I came on this post to talk about martial arts and frankly I thin k its very rude the way certain members approach situations i should be able to talk how i want to talk without someone wanting to be the grammar police and correct the things i say or how i want to speak part of being martial artist is learning to versatile

if a person cant see the good in what a person is saying why comment or be anal about something that doesn't need to be made out to be an issue

the problem in the world today is that people get tripped up on every little thing being overly rude to each other isn't gonna help insightful discussions about martial arts or help us grow as warrior the banner said a fun layed back place to discuss martial arts not a place where you have speak a certain way for what you said to be read its not like something disrespectful was said someones art i was just trying to help out a fellow warrior  to feel better instead i get people pretty making fun of me and people talking about my post like i wasn't gonna see it and then they continue to do so like its ok

so i guess im asking why be so critical why cant people   just accept certain things for what they or give information instead of being so critical and being rude to others this is a martial arts forum not a English class room 
let just talk about fantasy martial art stuff or real martial art stuff we are here to talk about what we all love and that's martial arts not be jerks at least that why im here


----------



## Kenpoguy123 (Jun 20, 2016)

sgraves said:


> I came on this post to talk about martial arts and frankly I thin k its very rude the way certain members approach situations i should be able to talk how i want to talk without someone wanting to be the grammar police and correct the things i say or how i want to speak part of being martial artist is learning to versatile
> 
> if a person cant see the good in what a person is saying why comment or be anal about something that doesn't need to be made out to be an issue
> 
> ...


Don't let it get to you man it's not worth post however you want


----------



## Tez3 (Jun 20, 2016)

Look, it's simple, it's not the grammar police or you being picked on....

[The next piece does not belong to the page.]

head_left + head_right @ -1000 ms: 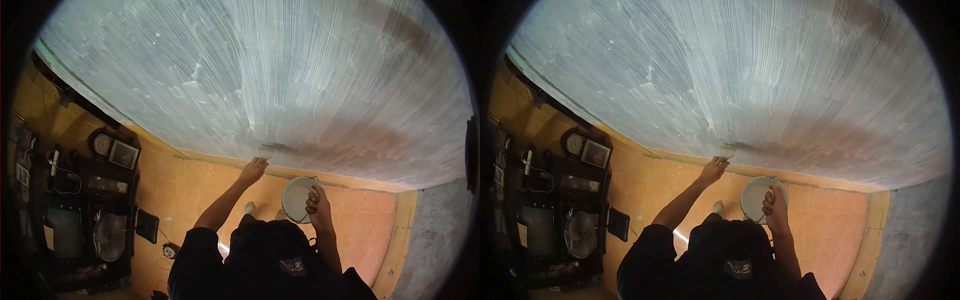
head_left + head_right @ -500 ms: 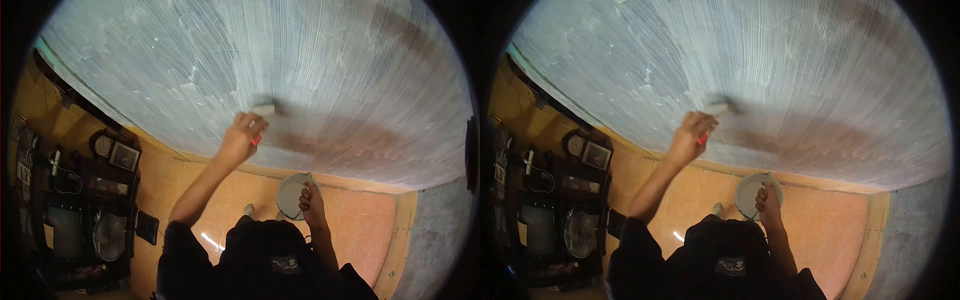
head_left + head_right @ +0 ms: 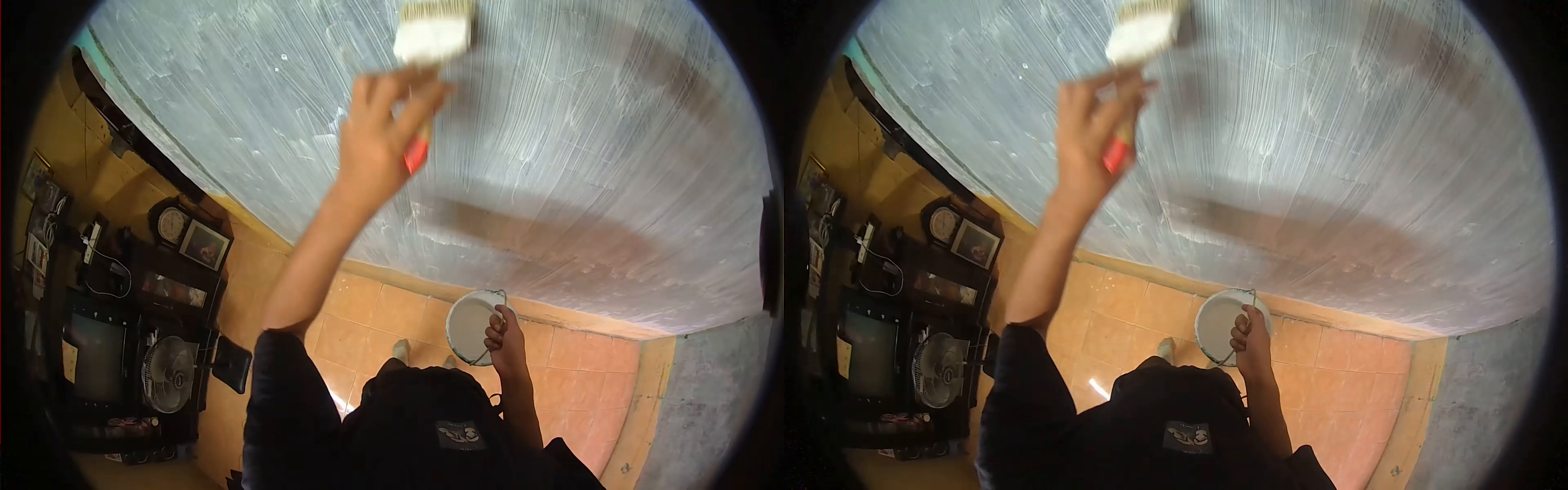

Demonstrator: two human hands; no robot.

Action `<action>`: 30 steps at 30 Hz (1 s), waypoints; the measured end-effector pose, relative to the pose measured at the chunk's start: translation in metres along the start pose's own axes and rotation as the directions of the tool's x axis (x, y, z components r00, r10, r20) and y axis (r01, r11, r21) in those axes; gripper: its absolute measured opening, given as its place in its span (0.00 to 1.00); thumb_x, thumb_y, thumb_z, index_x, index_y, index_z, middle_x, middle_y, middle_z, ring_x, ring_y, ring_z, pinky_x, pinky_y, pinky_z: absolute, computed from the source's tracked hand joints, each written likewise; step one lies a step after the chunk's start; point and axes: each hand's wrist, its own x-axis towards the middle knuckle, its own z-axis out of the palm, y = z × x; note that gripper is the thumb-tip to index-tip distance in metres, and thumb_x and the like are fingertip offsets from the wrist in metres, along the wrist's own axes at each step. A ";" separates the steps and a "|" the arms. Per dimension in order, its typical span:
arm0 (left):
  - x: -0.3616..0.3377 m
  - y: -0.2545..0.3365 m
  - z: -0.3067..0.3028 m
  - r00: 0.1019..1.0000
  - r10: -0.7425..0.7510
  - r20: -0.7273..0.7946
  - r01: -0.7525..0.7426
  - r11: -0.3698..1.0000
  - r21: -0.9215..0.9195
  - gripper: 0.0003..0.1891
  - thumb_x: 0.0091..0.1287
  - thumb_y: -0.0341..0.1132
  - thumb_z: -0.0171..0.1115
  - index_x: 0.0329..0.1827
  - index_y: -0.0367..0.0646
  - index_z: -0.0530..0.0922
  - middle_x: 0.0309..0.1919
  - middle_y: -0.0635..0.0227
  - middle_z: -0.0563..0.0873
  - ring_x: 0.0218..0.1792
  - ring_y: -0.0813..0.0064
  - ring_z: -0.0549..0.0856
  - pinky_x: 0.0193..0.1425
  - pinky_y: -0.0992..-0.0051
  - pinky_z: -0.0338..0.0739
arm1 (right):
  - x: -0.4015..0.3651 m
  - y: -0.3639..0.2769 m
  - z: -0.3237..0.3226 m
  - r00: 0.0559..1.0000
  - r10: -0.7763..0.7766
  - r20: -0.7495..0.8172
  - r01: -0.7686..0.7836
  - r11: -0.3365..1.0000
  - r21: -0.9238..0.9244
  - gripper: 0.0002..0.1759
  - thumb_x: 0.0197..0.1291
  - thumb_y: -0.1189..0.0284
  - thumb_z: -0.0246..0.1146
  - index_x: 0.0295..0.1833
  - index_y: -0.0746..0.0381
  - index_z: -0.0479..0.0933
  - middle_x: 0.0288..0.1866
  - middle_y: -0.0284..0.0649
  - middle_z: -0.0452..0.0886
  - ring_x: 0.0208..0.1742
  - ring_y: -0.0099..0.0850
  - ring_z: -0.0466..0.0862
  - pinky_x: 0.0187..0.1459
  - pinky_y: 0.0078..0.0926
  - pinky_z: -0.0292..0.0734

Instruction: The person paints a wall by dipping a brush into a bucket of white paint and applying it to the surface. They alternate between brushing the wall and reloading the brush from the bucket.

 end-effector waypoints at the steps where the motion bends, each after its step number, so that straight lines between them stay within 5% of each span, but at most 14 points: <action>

WE CAN'T READ WHAT YOU WRITE BECAUSE IT DOESN'T MAKE SENSE AS IT'S WRITTEN. 
You can write how you want but you must know that if no one understands you then you are talking to yourself and that would be a shame because you obviously want to contribute here, we are just saying please communicate in a way we can understand and respond to, Remember you aren't helping uncle jack.....


----------



## Monkey Turned Wolf (Jun 20, 2016)

Write how you want, just don't expect people to read it if it's draining on them (us) to decipher what you're saying.


----------



## Ironbear24 (Jun 20, 2016)

I don't think people meant any harm by it. Just a request so it's easier to read.


----------



## sgraves (Jun 20, 2016)

Ironbear24 said:


> I don't think people meant any harm by it. Just a request so it's easier to read.


i understand  that but they are making it seem like im writing in a different language or rearranging the words or something that is what im saying


----------



## Monkey Turned Wolf (Jun 20, 2016)

sgraves said:


> i understand  that but they are making it seem like im writing in a different language or rearranging the words or something that is what im saying


What you are doing is very similar to rearranging the words. When you string words together, the meaning can be entirely different depending on the punctuation.

Sending this link again, in case you missed it in the other thread
20 Images That Prove Grammar and Punctuation Are Important | Pleated-Jeans.com


----------



## Tez3 (Jun 20, 2016)




----------



## sgraves (Jun 20, 2016)

kempodisciple said:


> What you are doing is very similar to rearranging the words. When you string words together, the meaning can be entirely different depending on the punctuation.
> 
> Sending this link again, in case you missed it in the other thread
> 20 Images That Prove Grammar and Punctuation Are Important | Pleated-Jeans.com


so you are telling me you cant understand what a person is saying online without punctuation


----------



## Blindside (Jun 20, 2016)

sgraves said:


> so you are telling me you cant understand what a person is saying online without punctuation



I am telling you that if you want to be taken seriously communicating through a written medium, you should probably at least try to write so that other people don't have to work to understand you.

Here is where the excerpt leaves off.